Jonesborough UMC’s pastor, Michael Lester, said the gratitude goes both ways.
“We intended to help them but we’ve discovered that they are helping us and they are changing us in very powerful and positive ways,” Lester said Wednesday as a Ukrainian flag shone in the sunlight where it hung from the second story of the Pryhodas’ temporary home.
“We are actively involved in many area mission projects, and this gave us a chance to do something that stretched us, that brought us out of our comfort zone,” he added.
Members have downloaded translation apps and happily provided rides, gift cards and other support as the family gets the kids enrolled in school and signs up for benefits, with work permits in the future. The family attended a church picnic last weekend, entering to applause that Ivanna found heartwarming if a bit embarrassing.
“When I first met them and talked with them, I asked them ‘what is the greatest challenge or difficulty about relocating to America and to Jonesborough,’ and they had this strange look on their face and they said ‘we’re just so thankful to be safe and to be together.
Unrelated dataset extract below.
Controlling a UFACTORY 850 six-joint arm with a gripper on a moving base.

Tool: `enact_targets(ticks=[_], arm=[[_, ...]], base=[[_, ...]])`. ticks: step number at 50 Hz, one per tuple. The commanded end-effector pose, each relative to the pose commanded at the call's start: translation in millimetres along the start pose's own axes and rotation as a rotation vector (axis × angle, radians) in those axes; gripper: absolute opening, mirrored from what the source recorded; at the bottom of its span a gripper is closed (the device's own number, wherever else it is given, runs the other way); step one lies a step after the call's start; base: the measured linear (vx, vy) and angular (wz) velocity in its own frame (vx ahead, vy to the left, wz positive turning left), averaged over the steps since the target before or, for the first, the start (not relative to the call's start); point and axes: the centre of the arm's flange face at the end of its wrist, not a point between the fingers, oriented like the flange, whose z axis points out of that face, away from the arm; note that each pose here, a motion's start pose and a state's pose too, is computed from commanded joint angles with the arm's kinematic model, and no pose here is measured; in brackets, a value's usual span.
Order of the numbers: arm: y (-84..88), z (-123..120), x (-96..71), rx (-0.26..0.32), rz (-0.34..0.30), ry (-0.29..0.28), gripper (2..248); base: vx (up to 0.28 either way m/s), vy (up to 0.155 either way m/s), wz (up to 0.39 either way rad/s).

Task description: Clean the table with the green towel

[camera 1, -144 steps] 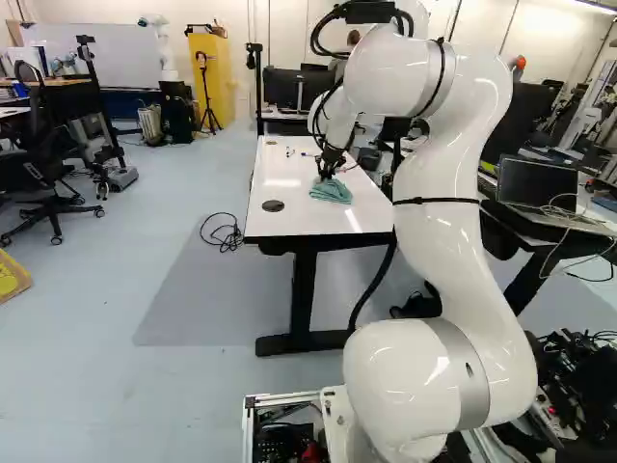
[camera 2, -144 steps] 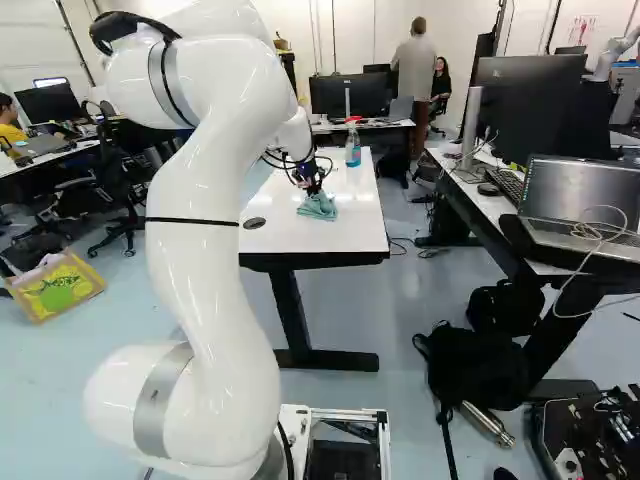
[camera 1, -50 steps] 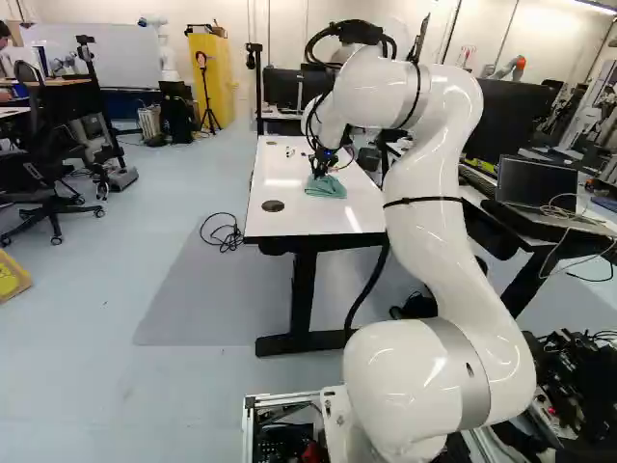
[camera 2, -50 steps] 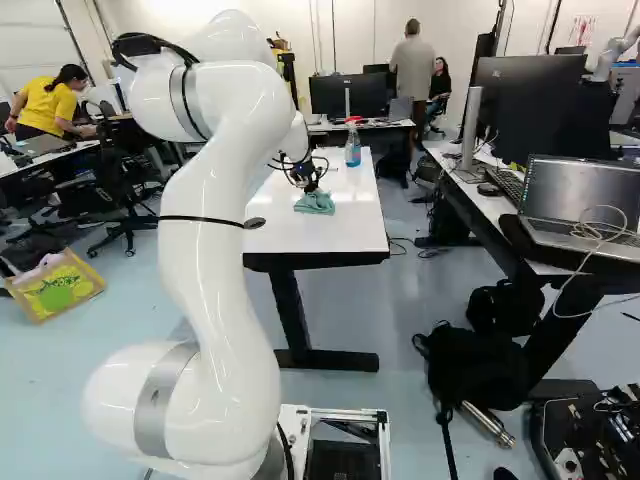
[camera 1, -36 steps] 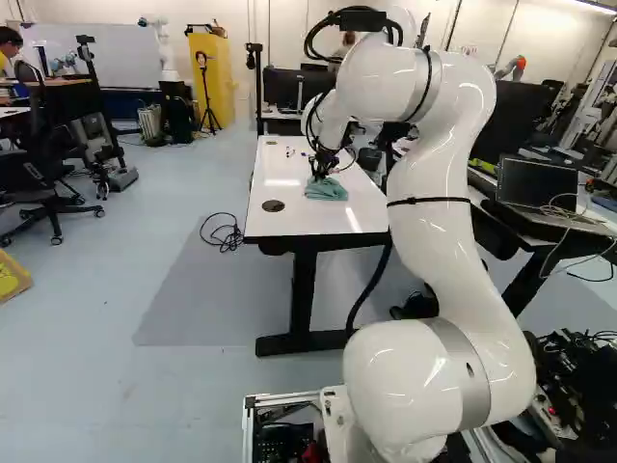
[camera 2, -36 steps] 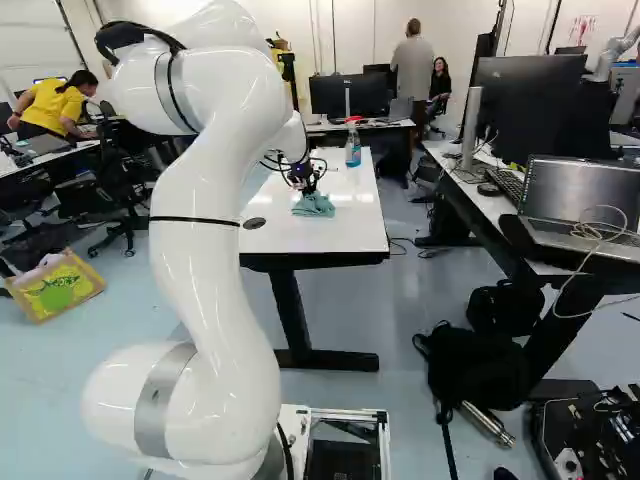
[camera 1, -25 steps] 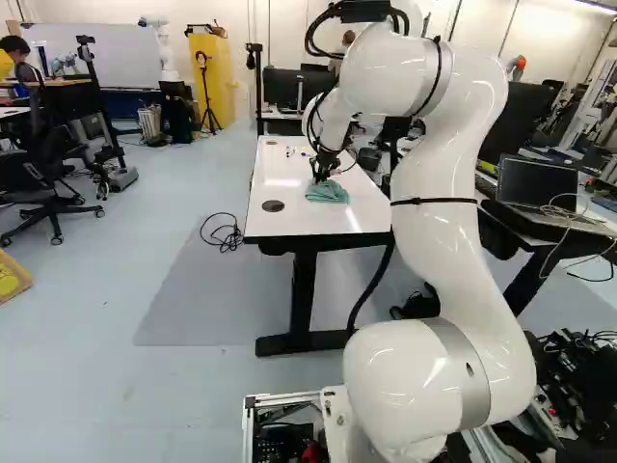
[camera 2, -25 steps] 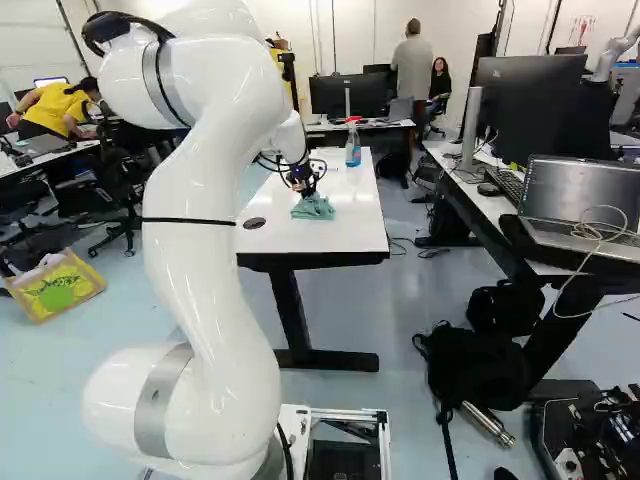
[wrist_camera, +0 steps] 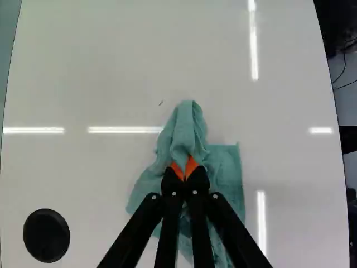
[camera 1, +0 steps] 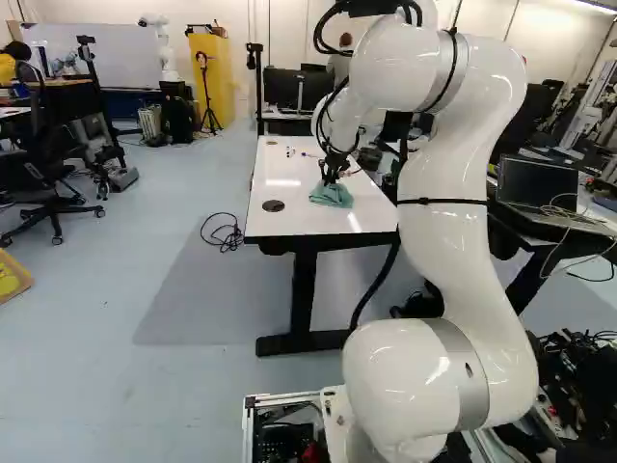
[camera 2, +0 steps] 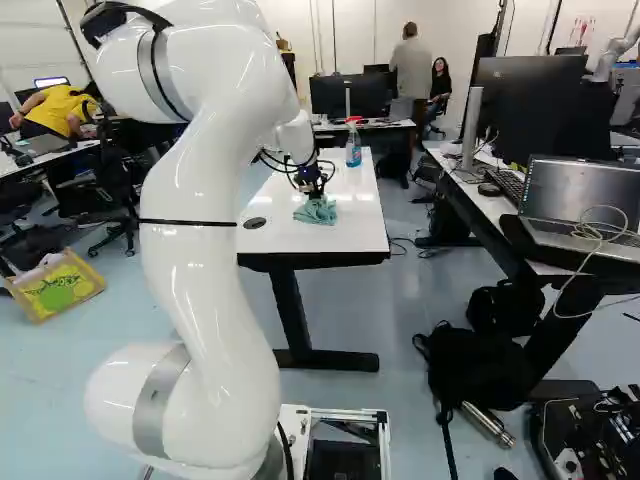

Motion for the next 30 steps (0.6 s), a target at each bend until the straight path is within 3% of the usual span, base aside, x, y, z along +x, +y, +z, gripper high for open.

That’s all that matters.’
“And that really spoke to me and that’s another way that they have impacted my life, because it’s helping me and our church focus on what’s most important and not take our freedoms for granted and the blessings that we have — everyday life, our relationships, our freedom, just the opportunity to work and to play and to be with friends and family. And the Jonesborough community is embracing them.”
A proud people
Ivanna said Ukraine’s struggle to maintain its independence from Russia has been consistent throughout her adult life. When she was in nursing school, the “Orange Revolution” of 2004-05 was occurring. A Russian-backed presidential candidate, Viktor Yanukovych, had been declared the winner of a runoff election despite Ukrainians believing those results were rigged against the other candidate, Viktor Yushchenko.
People took to the streets or, in Ivanna’s case, wore orange armbands in protest. Yushchenko was eventually declared the winner, but Russia’s influence was clear.
“Some of the teachers saw me with this stripe and he said I needed to remove this and if I’m not doing this he will take me to the principal,” she said. “They made some list.”
She said some corruption still plagued Ukraine prior to the war, but that the country was continuing to move toward becoming more free and democratic, with respect for the rule of law. That’s all she, Serhii, and their friends the Hrebenkovs hope for their country.
“I hope war is finished in Ukraine and we can come back to our home,” Ivanna said. “The U.S. is so great a country, like my favorite book Great Gatsby, and people so kind and so careful and so friendly — it’s a country where the law is highest, law works.”
Nonetheless, she knows she wants to return to Ukraine.
“Who will rebuild Ukraine? It’s so awesome to live here, but I love my country so much and I know it will be some moment when you need to change something in your country. It will be a moment after our win, we will be the people who will be changing this, rebuild the system in our country and I want to be part of that.”